Under so-called “pension freedoms” introduced in 2015, Britons were given greater flexibility to choose how they access the money built up in retirement savings.

From the age of 55, those with defined contribution pensions (also known as personal, stakeholder or money purchase pensions) can decide to leave their savings intact, take a guaranteed income or annuity from it, draw it down in chunks while leaving the rest invested, or a combination.

However, while the first 25 per cent of the pot can now be accessed from this age without incurring tax, the remaining 75 per cent is taxable as income.

HMRC usually applies an emergency tax code to that first flexible withdrawal of the tax year.

But instead of applying your entire normal annual tax allowance to the money, your total for the year is divided into 12 and only one part is applied to that first withdrawal.

So rather than receiving your usual £12,570 personal allowance, for example, you only get £1,047.50, no matter how much you then withdraw – or don’t – in the rest of the year.

Essentially, the Revenue treats your withdrawal for tax purposes as if you’re going to take that amount out every month of the year.

The problem is that because many people are taking one-off lump sums, that first withdrawal can be a significant amount of money.

The system in its current form means savers can be overtaxed by thousands of pounds on their first withdrawal, and the bill can be a huge shock.

Savers who start drawing down a regular income should be refunded automatically, but those who take a one-off or ad hoc lump sum from their retirement savings don’t.

They have to then actively reclaim the money by filling in one of three forms. Between January and March this year, HMRC processed more than 7,400 of these forms, worth a total of £22,317,529.

And that’s only for a three-month period. Over the 2021/22 tax year alone, HMRC refunded more than £142m in overpaid tax.

In fact, the total refunded since pensions freedoms were introduced now tops £858m.

HMRC is clear that nobody should overpay tax as a result of taking advantage of the flexibility offered by pension freedoms, and that once the individual applies for the rebate it will be paid in 30 days.

However, that’s based on everyone being aware of and successfully making that claim immediately. Otherwise, those who have overpaid will have to wait until it is automatically repaid at the end of the tax year, with the potential implications on personal cash flow at a time when millions of households are dealing with a worsening cost of living crisis with bills continuing to rocket.

“Pension freedoms have been in place for several years now and the issue of overpaid tax has always been a problem, yet we continue to see thousands of people overpaying by hundreds of millions of pounds every year,” says Helen Morrissey, senior pensions and retirement analyst at Hargreaves Lansdown.

“Pension freedoms are embedded into the retirement landscape now and it is time the system was reformed to reflect changed behaviours and make it easier for people to access their pensions.”

“There must be an easier way for people to be able to access their hard-earned pension cash without being clobbered by tax that they then need to work out how to reclaim.
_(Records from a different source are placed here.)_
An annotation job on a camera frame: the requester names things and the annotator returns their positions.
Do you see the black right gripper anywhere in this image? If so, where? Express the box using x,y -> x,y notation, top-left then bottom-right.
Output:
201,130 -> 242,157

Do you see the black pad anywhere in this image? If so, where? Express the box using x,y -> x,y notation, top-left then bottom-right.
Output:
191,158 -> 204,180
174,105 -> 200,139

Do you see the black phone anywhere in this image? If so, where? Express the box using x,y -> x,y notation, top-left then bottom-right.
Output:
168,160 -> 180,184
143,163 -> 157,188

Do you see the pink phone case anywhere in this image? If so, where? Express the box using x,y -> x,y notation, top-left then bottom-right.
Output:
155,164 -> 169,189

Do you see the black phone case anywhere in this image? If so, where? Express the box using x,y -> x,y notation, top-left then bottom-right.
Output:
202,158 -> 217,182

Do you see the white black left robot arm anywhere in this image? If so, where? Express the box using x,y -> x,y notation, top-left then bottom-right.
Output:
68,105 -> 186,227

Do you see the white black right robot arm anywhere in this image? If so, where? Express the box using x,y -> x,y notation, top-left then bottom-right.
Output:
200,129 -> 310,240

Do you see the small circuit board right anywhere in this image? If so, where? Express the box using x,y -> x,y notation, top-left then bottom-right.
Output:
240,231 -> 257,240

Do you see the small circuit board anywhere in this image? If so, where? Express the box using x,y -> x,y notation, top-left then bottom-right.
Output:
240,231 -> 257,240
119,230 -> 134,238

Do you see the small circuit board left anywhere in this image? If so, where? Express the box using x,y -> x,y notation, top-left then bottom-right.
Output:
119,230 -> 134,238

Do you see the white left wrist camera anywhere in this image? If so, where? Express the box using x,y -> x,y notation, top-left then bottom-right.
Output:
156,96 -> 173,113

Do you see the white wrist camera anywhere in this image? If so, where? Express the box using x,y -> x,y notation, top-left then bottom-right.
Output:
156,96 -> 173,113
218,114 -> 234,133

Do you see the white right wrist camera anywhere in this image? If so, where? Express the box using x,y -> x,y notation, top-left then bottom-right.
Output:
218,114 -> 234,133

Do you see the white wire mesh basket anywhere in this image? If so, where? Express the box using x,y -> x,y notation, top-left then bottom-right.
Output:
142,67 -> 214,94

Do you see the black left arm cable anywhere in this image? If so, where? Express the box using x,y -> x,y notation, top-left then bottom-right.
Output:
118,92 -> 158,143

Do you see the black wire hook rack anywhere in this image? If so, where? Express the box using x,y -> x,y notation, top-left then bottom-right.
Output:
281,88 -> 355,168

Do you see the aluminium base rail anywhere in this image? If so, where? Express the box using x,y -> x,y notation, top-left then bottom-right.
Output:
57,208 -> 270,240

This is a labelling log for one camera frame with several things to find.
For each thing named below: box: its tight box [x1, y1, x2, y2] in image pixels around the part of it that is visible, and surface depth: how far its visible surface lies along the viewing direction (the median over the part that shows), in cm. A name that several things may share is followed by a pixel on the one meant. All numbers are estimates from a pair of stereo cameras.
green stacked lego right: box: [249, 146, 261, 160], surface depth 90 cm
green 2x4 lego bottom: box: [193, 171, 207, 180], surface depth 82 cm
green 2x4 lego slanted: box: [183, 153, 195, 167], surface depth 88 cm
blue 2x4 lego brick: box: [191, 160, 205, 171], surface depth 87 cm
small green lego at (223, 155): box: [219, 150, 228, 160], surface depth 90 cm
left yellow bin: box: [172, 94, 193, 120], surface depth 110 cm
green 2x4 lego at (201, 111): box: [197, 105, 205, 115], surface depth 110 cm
It’s a real fly in the ointment of the pension freedoms that have been embraced by society.”

Andrew Tully, technical director, Canada Life, suggests that for now, customers making a pension withdrawal for the first time could use a workaround.
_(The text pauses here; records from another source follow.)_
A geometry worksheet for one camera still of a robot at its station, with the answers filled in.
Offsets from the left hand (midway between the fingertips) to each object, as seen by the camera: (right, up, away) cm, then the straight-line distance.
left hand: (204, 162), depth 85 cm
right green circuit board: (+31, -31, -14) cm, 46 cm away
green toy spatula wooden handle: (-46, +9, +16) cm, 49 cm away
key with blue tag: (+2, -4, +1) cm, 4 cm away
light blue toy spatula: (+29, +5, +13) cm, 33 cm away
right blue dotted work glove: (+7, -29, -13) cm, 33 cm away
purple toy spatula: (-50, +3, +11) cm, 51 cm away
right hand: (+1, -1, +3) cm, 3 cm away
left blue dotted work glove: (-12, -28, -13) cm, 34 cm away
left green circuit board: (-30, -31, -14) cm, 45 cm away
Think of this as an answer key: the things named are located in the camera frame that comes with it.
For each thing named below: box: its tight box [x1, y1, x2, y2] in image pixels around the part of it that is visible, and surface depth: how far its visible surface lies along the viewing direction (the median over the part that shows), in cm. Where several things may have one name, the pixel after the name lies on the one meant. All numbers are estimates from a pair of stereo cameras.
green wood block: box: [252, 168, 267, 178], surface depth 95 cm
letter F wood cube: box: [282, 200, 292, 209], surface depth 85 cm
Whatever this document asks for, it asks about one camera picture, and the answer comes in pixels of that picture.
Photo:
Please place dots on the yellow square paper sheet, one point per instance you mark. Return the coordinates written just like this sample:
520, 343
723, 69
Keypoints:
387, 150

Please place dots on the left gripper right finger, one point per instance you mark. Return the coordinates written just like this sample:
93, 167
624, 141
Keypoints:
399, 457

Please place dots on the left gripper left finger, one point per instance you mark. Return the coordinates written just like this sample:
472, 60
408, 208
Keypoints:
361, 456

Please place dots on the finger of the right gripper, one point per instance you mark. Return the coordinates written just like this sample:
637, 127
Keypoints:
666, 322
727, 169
“[Initiating] a small withdrawal of say £100 [will] generate a tax code from HMRC which the pension provider will apply to any subsequent withdrawals,” he says.

“That will result in the tax being taken at source being far more accurate in many more cases, reducing the paperwork but equally importantly the customer receiving a more accurate withdrawal.”

In the meantime, those who have been overcharged tax on their pension pot withdrawals will need to reclaim their tax using one of three forms depending on their circumstances, benefits and working status, and whether they have emptied their entire pension pot or not.